L'orchestre à l'unisson est une métaphore facile pour signifier la concordance sociale. L'observateur extérieur, et même le mélomane averti, voient généralement dans l'orchestre symphonique une mise en commun des talents personnels, un effacement des intérêts particuliers au profit de la réalisation d'un idéal artistique collectif. L'uniforme (l'habit noir des instrumentistes), l'obéissance au chef d'orchestre, l'ordonnancement des musiciens sur le plateau suggèrent aussi une organisation disciplinée, quasi militaire. Qu'y a-t-il derrière cette unité de façade et la vision idéalisée de l'orchestre symphonique ? Le sociologue Bernard Lehmann a enquêté plusieurs années dans les quatre grandes formations parisiennes : orchestre national de France, orchestre philharmonique de Radio France, orchestre de Paris, orchestre de l'Opéra. Il montre que la réalité sociale est beaucoup plus complexe. L'orchestre constitue en fait un univers socialement hiérarchisé et divisé.
Qu'il y a-t-il de commun entre la frêle violoniste légèrement pincée, fille de juge et d'ascendance noble, et le trombone, d'une famille de mineurs du Nord, costaud et jovial, volontiers amuseur public, lisant L'Equipe pendant la pause et qui n'hésite pas à contester l'autorité du chef ? Selon leurs instruments, les musiciens n'ont pas les « mêmes valeurs » ni la même vision de la musique classique ou du métier d'instrumentiste d'orchestre. Les entretiens qu'a mené l'auteur auprès des instrumentistes montrent que l'orchestre apparaît comme un espace morcelé de représentations.

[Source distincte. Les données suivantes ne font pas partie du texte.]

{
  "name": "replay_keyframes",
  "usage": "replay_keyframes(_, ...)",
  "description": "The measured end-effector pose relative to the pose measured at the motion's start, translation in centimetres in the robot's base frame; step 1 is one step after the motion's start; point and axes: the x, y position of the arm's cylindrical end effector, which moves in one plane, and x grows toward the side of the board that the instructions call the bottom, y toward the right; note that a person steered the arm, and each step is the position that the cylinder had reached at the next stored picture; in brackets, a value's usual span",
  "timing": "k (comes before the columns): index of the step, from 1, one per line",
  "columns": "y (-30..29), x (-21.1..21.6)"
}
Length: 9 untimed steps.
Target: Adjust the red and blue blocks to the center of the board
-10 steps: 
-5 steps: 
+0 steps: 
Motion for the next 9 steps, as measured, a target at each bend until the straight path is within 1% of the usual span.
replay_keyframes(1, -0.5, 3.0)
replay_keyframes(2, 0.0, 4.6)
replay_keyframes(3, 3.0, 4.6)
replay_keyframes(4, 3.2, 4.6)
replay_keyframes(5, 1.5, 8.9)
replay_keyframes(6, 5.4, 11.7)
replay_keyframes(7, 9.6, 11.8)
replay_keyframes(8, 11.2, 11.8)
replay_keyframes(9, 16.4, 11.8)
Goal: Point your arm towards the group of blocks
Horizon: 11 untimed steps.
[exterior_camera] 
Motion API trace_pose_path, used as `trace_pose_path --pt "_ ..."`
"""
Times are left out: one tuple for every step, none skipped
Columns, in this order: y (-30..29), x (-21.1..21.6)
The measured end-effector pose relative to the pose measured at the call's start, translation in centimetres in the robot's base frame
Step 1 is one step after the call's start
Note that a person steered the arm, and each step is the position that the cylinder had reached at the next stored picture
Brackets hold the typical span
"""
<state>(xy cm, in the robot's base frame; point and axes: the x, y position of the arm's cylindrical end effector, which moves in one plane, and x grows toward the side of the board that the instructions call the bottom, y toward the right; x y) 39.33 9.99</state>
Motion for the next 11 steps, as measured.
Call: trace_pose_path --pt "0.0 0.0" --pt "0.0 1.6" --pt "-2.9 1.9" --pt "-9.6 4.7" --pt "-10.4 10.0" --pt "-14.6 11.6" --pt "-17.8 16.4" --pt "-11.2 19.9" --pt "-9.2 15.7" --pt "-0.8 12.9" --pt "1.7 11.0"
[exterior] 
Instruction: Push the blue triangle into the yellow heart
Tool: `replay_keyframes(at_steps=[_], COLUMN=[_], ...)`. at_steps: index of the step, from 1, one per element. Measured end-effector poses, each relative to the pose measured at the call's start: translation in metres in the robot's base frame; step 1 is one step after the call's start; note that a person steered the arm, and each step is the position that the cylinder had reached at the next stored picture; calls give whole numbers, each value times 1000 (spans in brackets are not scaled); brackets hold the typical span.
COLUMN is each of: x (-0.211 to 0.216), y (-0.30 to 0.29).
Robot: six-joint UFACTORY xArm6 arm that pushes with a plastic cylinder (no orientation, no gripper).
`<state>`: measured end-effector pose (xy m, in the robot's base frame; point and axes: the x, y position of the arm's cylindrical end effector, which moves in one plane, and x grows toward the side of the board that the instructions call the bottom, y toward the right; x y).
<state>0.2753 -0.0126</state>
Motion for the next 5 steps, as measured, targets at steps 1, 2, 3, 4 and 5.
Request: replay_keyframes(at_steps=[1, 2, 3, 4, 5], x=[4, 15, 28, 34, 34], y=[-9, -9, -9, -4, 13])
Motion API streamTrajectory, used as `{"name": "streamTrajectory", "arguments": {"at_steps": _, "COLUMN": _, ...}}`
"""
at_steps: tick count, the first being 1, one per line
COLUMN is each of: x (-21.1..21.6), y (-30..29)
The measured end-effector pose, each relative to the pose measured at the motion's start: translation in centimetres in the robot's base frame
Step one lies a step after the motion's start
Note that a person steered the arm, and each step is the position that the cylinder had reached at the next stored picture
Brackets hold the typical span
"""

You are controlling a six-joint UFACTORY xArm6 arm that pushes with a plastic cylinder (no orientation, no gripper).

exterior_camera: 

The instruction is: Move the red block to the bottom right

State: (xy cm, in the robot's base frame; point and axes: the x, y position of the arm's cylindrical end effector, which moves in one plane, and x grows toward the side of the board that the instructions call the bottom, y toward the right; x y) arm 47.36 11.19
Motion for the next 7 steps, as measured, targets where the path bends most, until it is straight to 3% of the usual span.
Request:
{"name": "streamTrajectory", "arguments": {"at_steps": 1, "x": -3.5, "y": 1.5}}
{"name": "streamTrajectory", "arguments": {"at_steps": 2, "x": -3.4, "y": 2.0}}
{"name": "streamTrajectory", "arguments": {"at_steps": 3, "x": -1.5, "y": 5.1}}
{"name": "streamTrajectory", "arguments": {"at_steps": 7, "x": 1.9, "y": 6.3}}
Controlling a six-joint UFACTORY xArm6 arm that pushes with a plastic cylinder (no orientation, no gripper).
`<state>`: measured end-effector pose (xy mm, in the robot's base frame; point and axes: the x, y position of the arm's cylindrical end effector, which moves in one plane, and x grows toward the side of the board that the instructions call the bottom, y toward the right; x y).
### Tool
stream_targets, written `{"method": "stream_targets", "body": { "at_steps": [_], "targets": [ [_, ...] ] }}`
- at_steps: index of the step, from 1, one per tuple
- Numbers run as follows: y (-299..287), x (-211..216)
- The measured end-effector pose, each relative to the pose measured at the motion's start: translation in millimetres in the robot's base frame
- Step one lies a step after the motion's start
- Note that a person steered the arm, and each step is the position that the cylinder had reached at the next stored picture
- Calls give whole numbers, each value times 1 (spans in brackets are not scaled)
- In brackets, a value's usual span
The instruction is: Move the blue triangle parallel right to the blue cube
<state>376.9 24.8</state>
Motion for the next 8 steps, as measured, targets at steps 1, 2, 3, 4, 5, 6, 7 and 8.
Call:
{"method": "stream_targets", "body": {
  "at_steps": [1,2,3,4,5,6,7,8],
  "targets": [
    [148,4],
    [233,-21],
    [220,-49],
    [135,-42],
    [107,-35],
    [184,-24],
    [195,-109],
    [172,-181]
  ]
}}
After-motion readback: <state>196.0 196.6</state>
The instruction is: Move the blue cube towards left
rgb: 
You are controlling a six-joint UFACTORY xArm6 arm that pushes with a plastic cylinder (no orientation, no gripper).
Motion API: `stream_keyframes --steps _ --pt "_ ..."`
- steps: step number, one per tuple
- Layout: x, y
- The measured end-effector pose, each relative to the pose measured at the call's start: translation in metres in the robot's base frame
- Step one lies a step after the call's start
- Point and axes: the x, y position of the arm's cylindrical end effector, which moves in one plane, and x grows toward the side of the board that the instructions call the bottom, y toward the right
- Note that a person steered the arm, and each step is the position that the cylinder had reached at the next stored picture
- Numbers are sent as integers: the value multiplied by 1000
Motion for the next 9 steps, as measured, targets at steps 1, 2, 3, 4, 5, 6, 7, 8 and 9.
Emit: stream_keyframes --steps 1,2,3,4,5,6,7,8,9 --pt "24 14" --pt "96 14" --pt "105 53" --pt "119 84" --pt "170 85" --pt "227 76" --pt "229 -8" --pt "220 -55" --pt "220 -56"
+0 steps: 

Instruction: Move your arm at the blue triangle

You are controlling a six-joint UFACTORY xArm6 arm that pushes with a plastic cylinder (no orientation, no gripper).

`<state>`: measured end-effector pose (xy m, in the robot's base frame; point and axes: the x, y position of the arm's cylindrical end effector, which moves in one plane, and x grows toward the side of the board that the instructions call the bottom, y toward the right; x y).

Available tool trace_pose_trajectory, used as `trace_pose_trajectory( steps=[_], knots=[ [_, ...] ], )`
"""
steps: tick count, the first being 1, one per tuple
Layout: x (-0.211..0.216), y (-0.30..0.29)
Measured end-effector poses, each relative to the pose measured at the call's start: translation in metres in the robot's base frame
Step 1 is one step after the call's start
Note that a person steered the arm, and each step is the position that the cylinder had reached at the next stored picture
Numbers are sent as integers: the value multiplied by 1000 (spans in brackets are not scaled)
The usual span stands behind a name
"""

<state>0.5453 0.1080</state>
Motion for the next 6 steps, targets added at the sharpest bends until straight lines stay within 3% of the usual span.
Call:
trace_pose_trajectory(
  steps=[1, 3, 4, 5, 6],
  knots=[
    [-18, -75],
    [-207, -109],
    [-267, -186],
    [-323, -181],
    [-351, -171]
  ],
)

Parmi les quatre grandes familles d'instruments, les cordes (violons, altos, violoncelles et contrebasses) sont considérées comme les plus prestigieuses, empruntes d'une délicatesse féminine et aristocratique. Plus anciennes, elles sont dotées d'un riche répertoire d'orientation classique et romantique. A l'inverse, les vents, constitués des bois (flûtes, hautbois, clarinettes, bassons) et des cuivres (cors, trompettes, trombones et tubas), ainsi que les percussions, n'ont pas la même légitimité. Apparus plus récemment, issus de la musique populaire ou militaire, ils disposent d'un son puissant. Le recrutement des instrumentistes à vent est plus populaire, plus provincial (en particulier pour les cuivres). L'apprentissage de l'instrument, plus tardif, est souvent jugé moins difficile que celui des cordes. Ces dernières trouvent les cuivres exagérément virils (les « machos de l'orchestre »), souvent vulgaires. Elles les désignent par « la ferraille », les « gros », la « soufflante ».